**Source material**

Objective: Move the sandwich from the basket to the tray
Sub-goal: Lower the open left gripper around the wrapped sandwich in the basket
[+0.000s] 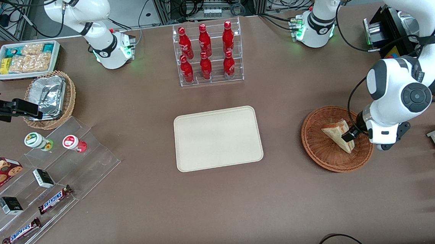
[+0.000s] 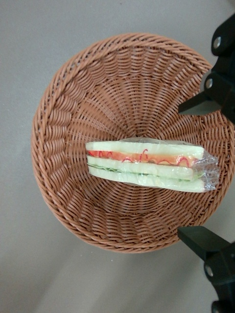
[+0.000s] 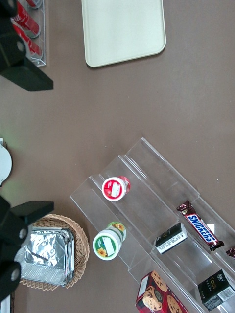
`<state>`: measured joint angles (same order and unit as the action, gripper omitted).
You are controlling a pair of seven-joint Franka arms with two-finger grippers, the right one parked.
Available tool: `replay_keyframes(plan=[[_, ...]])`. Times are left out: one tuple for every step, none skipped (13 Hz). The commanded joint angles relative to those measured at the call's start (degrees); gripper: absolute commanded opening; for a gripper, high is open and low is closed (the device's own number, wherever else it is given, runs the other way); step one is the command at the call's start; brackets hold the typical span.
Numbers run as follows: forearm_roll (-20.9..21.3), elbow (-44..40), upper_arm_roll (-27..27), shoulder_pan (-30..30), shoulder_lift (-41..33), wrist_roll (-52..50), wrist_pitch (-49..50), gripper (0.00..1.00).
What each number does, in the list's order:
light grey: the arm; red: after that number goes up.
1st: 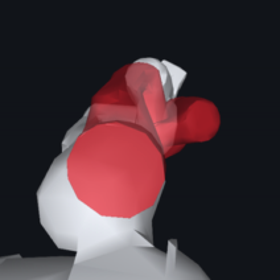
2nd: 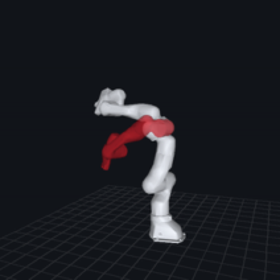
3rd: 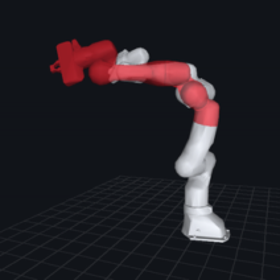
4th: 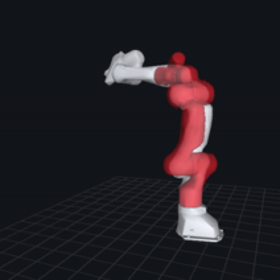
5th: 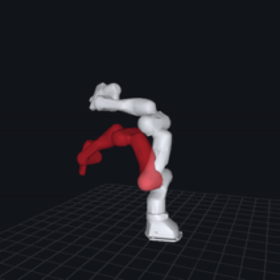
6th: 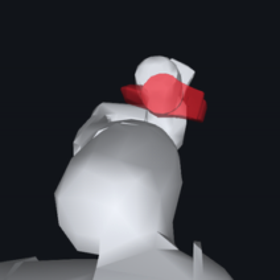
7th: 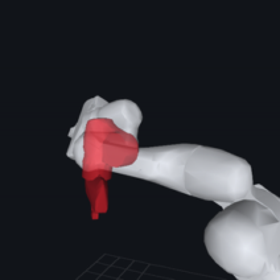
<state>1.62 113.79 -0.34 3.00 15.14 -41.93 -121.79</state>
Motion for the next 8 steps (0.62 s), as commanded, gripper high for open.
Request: replay_keyframes(plan=[[-0.7,3.5,0.0,0.3,-2.5,-1.1,-2.7,1.00],[-0.7,5.2,0.0,0.3,-2.7,-1.1,-4.6,1.00],[-0.7,6.8,0.0,0.3,-3.2,-1.2,-6.4,1.00],[-0.7,8.2,-0.1,0.3,-3.4,-1.2,-8.2,1.00],[-0.7,9.2,0.0,0.3,-3.4,-1.3,-9.3,1.00],[-0.7,10.4,0.0,0.3,-3.4,-1.3,-11.0,1.00],[-0.7,11.5,-0.1,0.3,-3.4,-1.3,-12.8,1.00],[-0.9,12.0,-0.1,0.3,-3.1,-1.4,-13.9,1.00]])
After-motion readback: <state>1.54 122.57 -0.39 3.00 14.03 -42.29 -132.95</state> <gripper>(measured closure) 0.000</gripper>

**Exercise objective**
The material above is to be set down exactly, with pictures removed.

**Solution**
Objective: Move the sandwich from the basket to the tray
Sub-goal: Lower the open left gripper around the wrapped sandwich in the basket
[+0.000s] 
[+0.000s] 
[+0.000s] 
`<state>`: measured joint angles (same order and unit as the action, gripper omitted).
You are controlling a pair of seven-joint Franka arms with two-finger grippers, the right one parked.
Available tool: `replay_keyframes(plan=[[_, ...]])`. Times are left out: one tuple for every step, none skipped (13 Hz). The commanded joint angles relative to those measured at the call's start (degrees); gripper: absolute commanded opening; for a gripper, high is open and low is closed (the device's own number, wherever else it is given, runs the other way); step one is the command at the call's start; brackets hold the typical span.
Numbers run as follows: forearm_roll (-20.9..21.3), elbow (-44..40), upper_arm_roll (-27..27), shoulder_pan (-30..30), shoulder_lift (-41..33), wrist_roll (-52..50), wrist_pitch (-49..50), gripper (0.00..1.00).
What each number does, in the list's order:
light grey: the arm; red: after that number goes up.
1st: 
2nd: 
3rd: 
4th: 
5th: 
6th: 
7th: 
<state>1.62 113.79 -0.34 3.00 15.14 -41.93 -121.79</state>
Motion for the next 8 steps (0.62 s), as commanded, gripper high for open.
Request: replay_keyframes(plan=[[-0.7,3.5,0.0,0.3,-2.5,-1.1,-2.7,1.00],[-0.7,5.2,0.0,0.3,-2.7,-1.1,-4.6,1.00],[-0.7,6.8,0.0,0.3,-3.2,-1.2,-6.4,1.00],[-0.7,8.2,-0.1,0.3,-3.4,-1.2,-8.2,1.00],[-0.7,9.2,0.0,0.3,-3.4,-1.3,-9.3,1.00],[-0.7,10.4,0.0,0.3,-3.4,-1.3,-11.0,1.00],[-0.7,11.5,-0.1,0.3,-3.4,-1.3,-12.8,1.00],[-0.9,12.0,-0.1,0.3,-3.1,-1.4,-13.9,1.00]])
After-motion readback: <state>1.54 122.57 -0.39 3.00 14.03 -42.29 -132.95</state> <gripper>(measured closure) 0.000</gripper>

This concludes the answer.